It was a game neither Dave Rice nor Jack Murphy wanted to play.
And given what happened Monday at the Thomas & Mack Center, it’s unlikely UNLV and Northern Arizona will face each other again anytime soon.
Rice’s Rebels took it strong to Murphy, the first-year coach at Northern Arizona, hammering the Lumberjacks, 92-54.
Playing against the school where he spent his first two years of college was difficult emotionally for Murphy.
"It’s always hard when you’re playing against friends," Murphy said. "I’m just glad we don’t have to play them again."
Rice echoed those comments.
"I never like playing against friends, and Jack is first and foremost a friend," Rice said.
It wasn’t like Murphy didn’t know what to expect. After all, he grew up in Las Vegas, graduated from Durango High School and attended UNLV from 1996-98. As a student manager during Bill Bayno’s tenure as Rebels coach when Rice was an assistant, Murphy saw firsthand what things can be like when the Rebels have their game in gear.
Unfortunately, he was on the wrong side of things Monday, and there wasn’t much he could do about it.

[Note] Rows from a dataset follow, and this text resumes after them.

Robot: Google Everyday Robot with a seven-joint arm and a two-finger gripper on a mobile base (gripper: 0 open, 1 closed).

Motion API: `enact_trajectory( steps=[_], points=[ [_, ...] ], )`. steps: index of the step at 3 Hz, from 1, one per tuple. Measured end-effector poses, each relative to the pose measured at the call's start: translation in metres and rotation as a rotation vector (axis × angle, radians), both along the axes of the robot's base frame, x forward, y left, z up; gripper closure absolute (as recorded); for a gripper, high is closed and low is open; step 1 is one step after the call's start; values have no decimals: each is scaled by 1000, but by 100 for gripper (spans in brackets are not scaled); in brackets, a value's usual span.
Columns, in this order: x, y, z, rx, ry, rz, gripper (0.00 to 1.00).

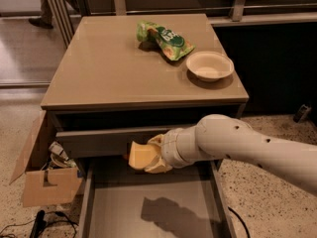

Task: Pick sponge from middle drawer and place on counter

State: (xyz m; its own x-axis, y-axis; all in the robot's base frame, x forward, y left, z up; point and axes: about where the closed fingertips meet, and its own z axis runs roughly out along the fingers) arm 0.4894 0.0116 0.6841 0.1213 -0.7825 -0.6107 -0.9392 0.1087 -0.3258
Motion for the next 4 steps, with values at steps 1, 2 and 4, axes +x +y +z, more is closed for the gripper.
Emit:
enact_trajectory(
  steps=[1,2,4],
  points=[
    [5,3,15,-21,-18,13,100],
    [13,-2,62,-33,-78,17,100],
    [39,-13,148,-25,-179,18,100]
  ],
)
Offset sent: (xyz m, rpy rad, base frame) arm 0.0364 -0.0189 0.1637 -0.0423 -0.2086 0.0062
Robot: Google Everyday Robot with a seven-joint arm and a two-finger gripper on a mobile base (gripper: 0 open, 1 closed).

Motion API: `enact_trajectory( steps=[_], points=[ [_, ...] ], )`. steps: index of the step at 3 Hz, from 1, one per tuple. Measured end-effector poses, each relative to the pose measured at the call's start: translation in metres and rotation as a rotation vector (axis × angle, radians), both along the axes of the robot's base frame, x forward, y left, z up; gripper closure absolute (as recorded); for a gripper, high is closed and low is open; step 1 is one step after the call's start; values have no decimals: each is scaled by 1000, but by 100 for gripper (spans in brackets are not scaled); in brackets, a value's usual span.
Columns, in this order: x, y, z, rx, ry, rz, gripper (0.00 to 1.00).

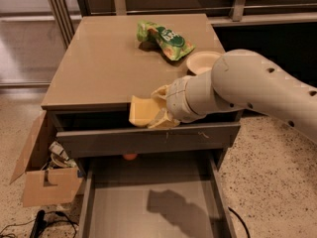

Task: Pick sponge from middle drawer and place on counter

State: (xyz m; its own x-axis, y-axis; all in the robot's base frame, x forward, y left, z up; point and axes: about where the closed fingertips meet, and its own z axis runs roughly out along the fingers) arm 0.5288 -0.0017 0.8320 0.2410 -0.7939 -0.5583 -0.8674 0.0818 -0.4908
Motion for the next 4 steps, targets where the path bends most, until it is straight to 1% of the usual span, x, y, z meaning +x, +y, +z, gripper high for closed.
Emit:
enact_trajectory(
  steps=[1,2,3,4],
  points=[
    [15,13,14,14,-7,33,100],
    [52,33,44,26,-27,63,100],
    [87,42,66,24,-35,54,100],
    [90,47,74,31,-47,58,100]
  ],
)
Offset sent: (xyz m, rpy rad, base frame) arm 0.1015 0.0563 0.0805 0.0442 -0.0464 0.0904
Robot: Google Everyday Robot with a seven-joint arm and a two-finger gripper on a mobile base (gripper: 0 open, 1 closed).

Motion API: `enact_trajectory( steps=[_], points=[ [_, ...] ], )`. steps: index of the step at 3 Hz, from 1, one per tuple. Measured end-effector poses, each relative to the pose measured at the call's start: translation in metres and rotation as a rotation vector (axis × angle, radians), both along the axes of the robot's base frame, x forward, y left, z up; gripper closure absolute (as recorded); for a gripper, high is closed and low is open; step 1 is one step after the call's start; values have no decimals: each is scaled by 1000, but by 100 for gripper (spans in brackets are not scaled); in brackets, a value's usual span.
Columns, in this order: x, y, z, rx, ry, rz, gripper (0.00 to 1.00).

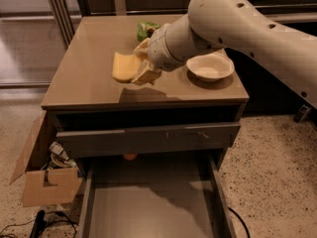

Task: Pick sponge from middle drawer and place on counter

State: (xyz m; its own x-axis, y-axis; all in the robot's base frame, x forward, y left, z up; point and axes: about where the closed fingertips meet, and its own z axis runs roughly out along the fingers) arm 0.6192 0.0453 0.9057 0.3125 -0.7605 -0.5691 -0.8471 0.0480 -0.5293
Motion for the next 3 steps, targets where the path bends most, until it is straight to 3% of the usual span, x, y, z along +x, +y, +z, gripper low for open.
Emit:
enact_trajectory(
  steps=[3],
  points=[
    [19,-6,1,-12,56,-6,100]
  ],
)
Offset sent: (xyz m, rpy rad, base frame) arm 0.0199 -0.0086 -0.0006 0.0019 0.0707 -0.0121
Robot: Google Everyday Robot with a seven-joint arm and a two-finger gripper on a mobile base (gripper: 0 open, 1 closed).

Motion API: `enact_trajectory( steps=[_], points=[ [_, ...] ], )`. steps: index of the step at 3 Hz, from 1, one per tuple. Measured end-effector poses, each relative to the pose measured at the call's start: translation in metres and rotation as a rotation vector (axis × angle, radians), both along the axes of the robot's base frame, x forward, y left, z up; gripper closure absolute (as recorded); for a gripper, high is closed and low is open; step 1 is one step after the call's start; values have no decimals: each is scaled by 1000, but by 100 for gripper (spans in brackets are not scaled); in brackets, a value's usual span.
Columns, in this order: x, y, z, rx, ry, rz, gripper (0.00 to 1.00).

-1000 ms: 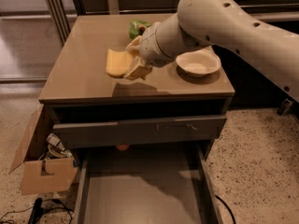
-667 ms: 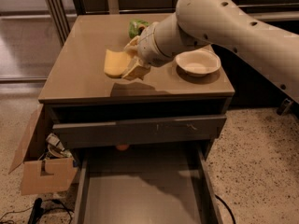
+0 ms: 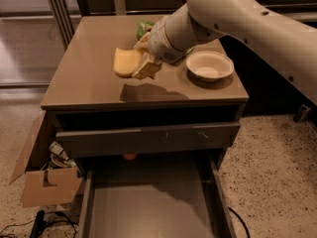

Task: Pick sponge from middle drawer and place on counter

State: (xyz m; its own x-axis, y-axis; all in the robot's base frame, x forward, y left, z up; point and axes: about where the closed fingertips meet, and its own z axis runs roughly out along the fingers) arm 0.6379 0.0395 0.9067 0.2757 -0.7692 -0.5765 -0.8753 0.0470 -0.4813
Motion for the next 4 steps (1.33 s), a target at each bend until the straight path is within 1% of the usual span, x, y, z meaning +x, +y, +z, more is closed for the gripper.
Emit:
enact_trajectory(
  steps=[1,4],
  points=[
    [8,-4,-3,-5,23,-9,100],
    [25,-18,-44,-2,113,-58,100]
  ],
)
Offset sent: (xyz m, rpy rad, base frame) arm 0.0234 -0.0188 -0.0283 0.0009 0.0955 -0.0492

UNLV showed up in a foul mood off its less-than-stellar exhibition performance last week against Dixie State.
"I told my staff this was the worst possible scenario for us, coming here after Dixie State played them so tough the other night," Murphy said. "I knew they would try to put a whipping on us, and that’s what they did."
Even the presence of longtime Las Vegas high school coaching legend Al La Rocque on the NAU bench wasn’t enough to help keep the Lumberjacks close. And Murphy got no sympathy from the crowd of 18,187, save for his 3-year-old twin daughters Emma and Isabella, who were being chaperoned by Murphy’s father-in-law – UNLV athletic director Jim Livengood.
La Rocque will help mentor his former player through the choppy waters of Division I basketball. Murphy also has Las Vegan Che Jones on his staff as a graduate assistant and a local player in 6-foot-7-inch freshman forward Jordyn Martin, who played at Palo Verde High School .
"I wouldn’t have done it for anyone else," La Rocque said. "I had Jack in class at Durango, and I knew he was going to be successful at anything he did. He has a great passion and love for basketball, and he has taught me a lot in the short time I’ve been here with him.
"He’s so intense and competitive. I talk to him about making sure that doesn’t become a negative."
Murphy admits it’s a bit awkward looking to his left and seeing his old high school coach taking direction from him.
"It’s very weird; I’m still getting used to it," he said. "But Coach La Rocque has been such an important part of my life. When I had the opportunity to bring him on board and he accepted, I was so happy. He’s going to be great for me and our players."